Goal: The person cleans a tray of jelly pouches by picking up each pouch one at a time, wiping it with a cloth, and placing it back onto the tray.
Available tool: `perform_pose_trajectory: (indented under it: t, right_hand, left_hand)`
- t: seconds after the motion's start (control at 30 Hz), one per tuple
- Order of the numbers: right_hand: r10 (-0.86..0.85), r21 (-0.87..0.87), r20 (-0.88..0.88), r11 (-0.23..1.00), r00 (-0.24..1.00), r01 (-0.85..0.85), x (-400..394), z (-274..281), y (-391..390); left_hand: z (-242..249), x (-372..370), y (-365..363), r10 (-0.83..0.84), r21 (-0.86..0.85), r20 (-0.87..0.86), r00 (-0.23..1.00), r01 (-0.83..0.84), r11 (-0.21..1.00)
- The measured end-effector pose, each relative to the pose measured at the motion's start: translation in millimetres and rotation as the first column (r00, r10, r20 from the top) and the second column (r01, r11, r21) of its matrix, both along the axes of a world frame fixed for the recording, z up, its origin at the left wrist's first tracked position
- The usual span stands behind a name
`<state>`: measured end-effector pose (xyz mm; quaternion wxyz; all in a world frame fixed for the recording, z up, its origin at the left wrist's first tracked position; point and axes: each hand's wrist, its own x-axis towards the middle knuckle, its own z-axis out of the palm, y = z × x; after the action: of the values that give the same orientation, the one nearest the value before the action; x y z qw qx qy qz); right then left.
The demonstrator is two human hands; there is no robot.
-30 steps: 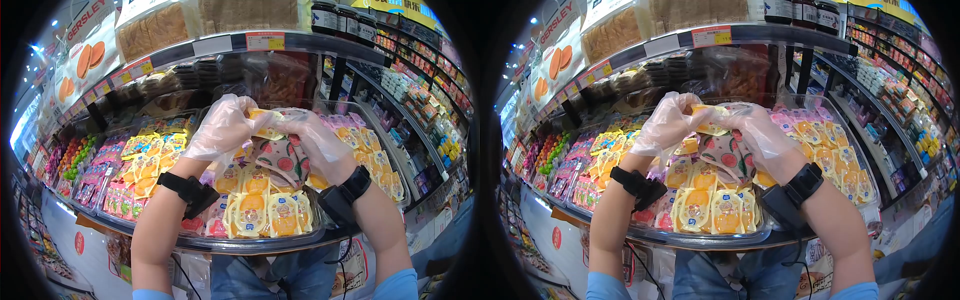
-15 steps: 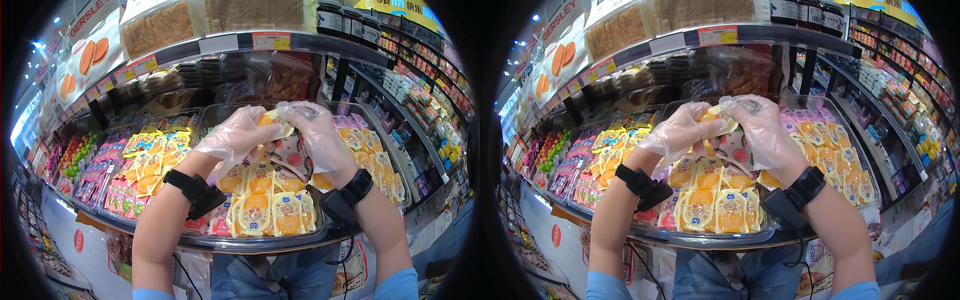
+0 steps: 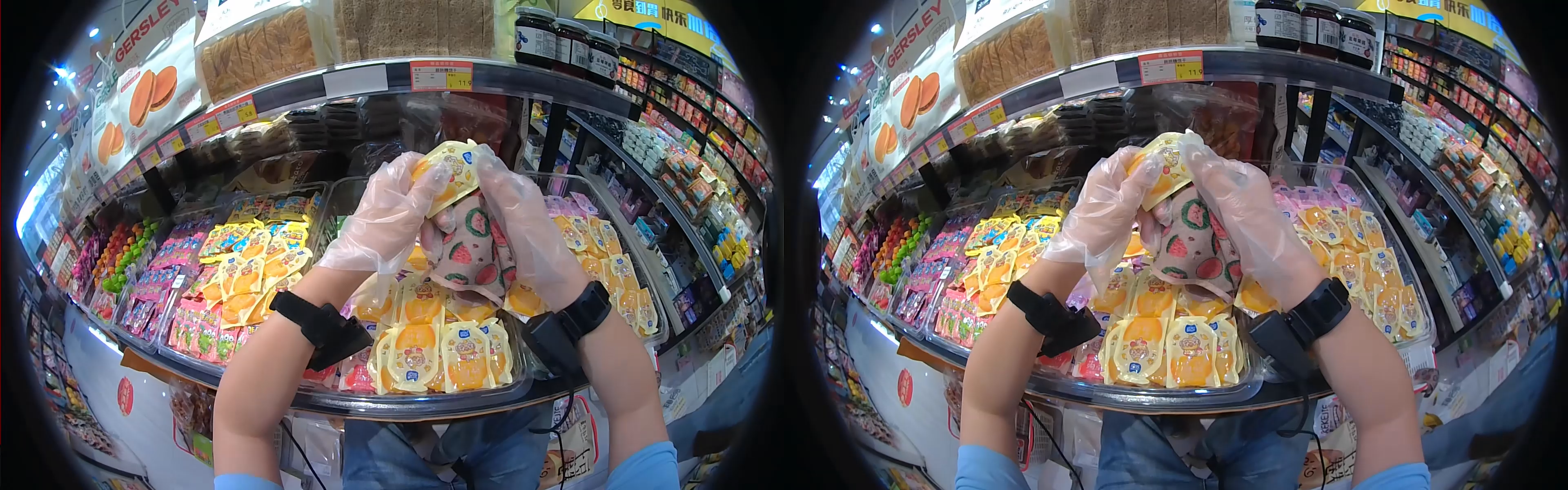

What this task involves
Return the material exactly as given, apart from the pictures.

Answer box
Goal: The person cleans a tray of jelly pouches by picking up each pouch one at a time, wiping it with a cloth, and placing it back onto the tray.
Available tool: `perform_pose_trajectory: (indented under it: t, right_hand, left_hand)`
- t: seconds after the motion's start (control at 30 Hz), one per tuple
- Order of the numbers: right_hand: r10 (-0.86..0.85), r21 (-0.87..0.87), r20 (-0.88..0.88), r11 (-0.23..1.00), r00 (-0.24..1.00), r01 (-0.85..0.85), x (-400..394), z (-274..281), y (-391..390); left_hand: z (-242..249), x (-372..370), y (-365..363), r10 (-0.83..0.84), r21 (-0.86..0.85), r20 (-0.87..0.86), r00 (-0.23..1.00), r01 (-0.83..0.84), r11 (-0.21..1.00)
- The measured end-effector pose, each relative to the pose measured at the motion's start: translation in millimetres and rotation as the first column (r00, r10, r20 from the top) and the second column (r01, r11, r21) of its matrix, both along the axes of a world frame fixed for the recording, z up, its origin at the left wrist's first tracked position
- The usual span stands behind a name
`<state>`: measured end-effector pose (xyz mm; quaternion wxyz; all in a world frame fixed for the recording, z up, its origin at the left wrist's first tracked position; point and axes: each hand's wrist, its own x-axis towards the middle knuckle, its own z-axis out of the palm, y = z × x; after the action: of the values that give the same orientation, the one nearest the value before the action; x y z qw qx qy qz); right then left.
The demonstrator is two human hands; there is no robot.
-30 steps: 
-15 steps: 
+0 steps: 

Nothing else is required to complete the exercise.